What are your potential customers or readers looking for?
Posted: Thu Dec 05, 2024 4:19 am
“By activating the site search report we open the way to another SEO, a private, personalized and highly valuable one”
What are your potential customers searching for? What about your web readers? What can't they find? How do they search? How do they behave after a search? How many searches do they need to find what they need? How does the search engine affect sales? And blog subscriptions? What is the value of the search engine? Is it worth raising or lowering it?
Let's go step by step, since you can see that simply knowing what your users are looking for on the web opens up a range of extremely interesting reflections to continue optimizing your web analytics and, therefore, your business or blog. Let's go point by point:
This is the first answer you will get from this report, and it is that by comparing the keywords for which we get the most traffic, we can cross-reference the data based on the topic to list of cabo verde consumer email find out which topics are most clearly presented on the website in a ranking of efficient vs. improvable. What do I mean? Look, let's start by analyzing it at a group level to get an idea, and from there we will go on to analyze in detail the main internal searches:
Let's say that by grouping keywords on SEO topics, Miguel receives 10,000 visits a day and has an average of 50 queries in his internal search engine on the SEO topic. On the other hand, for social media keywords he receives 5,000 visits and has an average of 40 queries in his internal search engine on this topic. Which section is a priori more efficient?

Well, we should analyze the average time spent by users who have searched for terms related to SEO vs. Social Media. A priori we see that the propensity to search by entering from social media is greater (0.5% for SEO and 0.8% for Social Media), so it may indicate that it is not as present or as clear at the usability level and that, therefore, it needs a search to be found. But staying with this analysis would be wrong, since the opposite could happen and the topic would generate so much interest that it would provoke searches to read more content on the subject.
This is where the metric that appears in the dashboard report titled “time after search” comes into play. With it, you will see what happened after the user searched for that keyword in your internal search engine.
What are your potential customers searching for? What about your web readers? What can't they find? How do they search? How do they behave after a search? How many searches do they need to find what they need? How does the search engine affect sales? And blog subscriptions? What is the value of the search engine? Is it worth raising or lowering it?

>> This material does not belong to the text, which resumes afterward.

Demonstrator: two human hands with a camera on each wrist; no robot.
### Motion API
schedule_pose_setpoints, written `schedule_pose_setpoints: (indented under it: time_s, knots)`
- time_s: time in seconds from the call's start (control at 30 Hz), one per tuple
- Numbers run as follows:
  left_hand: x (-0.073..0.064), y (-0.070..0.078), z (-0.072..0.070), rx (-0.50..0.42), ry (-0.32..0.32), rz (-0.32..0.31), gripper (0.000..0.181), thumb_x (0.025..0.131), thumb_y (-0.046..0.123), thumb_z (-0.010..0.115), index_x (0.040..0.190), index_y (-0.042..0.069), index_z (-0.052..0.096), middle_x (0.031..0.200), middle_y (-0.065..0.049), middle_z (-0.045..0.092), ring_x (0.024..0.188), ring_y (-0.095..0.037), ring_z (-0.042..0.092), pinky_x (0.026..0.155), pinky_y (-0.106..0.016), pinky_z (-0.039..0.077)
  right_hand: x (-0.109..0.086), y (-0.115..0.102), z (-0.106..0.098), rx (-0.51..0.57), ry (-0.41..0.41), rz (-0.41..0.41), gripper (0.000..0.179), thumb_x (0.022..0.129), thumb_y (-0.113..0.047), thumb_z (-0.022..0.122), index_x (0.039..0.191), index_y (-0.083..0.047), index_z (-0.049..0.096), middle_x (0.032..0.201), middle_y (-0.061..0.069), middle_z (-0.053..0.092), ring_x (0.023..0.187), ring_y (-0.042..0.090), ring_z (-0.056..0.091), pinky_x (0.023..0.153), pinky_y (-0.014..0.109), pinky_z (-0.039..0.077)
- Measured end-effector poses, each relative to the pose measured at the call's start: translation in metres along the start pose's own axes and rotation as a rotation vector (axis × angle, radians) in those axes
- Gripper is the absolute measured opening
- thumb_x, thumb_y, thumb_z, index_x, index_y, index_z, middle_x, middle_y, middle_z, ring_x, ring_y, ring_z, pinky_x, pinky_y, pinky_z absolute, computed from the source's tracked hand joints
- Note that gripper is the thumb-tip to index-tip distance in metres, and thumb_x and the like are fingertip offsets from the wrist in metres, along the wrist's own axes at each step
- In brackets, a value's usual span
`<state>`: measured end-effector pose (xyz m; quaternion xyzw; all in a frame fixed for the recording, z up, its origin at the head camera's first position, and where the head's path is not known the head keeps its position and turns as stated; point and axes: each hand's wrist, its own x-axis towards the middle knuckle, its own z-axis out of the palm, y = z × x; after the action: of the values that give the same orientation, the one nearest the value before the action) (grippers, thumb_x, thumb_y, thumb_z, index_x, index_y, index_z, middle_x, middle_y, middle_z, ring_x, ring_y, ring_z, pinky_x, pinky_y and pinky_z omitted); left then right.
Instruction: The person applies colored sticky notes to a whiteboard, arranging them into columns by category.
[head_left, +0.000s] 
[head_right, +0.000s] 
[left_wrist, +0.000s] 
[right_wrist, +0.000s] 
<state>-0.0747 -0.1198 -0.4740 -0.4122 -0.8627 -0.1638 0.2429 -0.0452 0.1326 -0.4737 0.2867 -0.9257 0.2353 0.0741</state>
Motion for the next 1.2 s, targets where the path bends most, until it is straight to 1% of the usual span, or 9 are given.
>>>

Let's go step by step, since you can see that simply knowing what your users are looking for on the web opens up a range of extremely interesting reflections to continue optimizing your web analytics and, therefore, your business or blog. Let's go point by point:
This is the first answer you will get from this report, and it is that by comparing the keywords for which we get the most traffic, we can cross-reference the data based on the topic to list of cabo verde consumer email find out which topics are most clearly presented on the website in a ranking of efficient vs. improvable. What do I mean? Look, let's start by analyzing it at a group level to get an idea, and from there we will go on to analyze in detail the main internal searches:
Let's say that by grouping keywords on SEO topics, Miguel receives 10,000 visits a day and has an average of 50 queries in his internal search engine on the SEO topic. On the other hand, for social media keywords he receives 5,000 visits and has an average of 40 queries in his internal search engine on this topic. Which section is a priori more efficient?

Well, we should analyze the average time spent by users who have searched for terms related to SEO vs. Social Media. A priori we see that the propensity to search by entering from social media is greater (0.5% for SEO and 0.8% for Social Media), so it may indicate that it is not as present or as clear at the usability level and that, therefore, it needs a search to be found. But staying with this analysis would be wrong, since the opposite could happen and the topic would generate so much interest that it would provoke searches to read more content on the subject.
This is where the metric that appears in the dashboard report titled “time after search” comes into play. With it, you will see what happened after the user searched for that keyword in your internal search engine.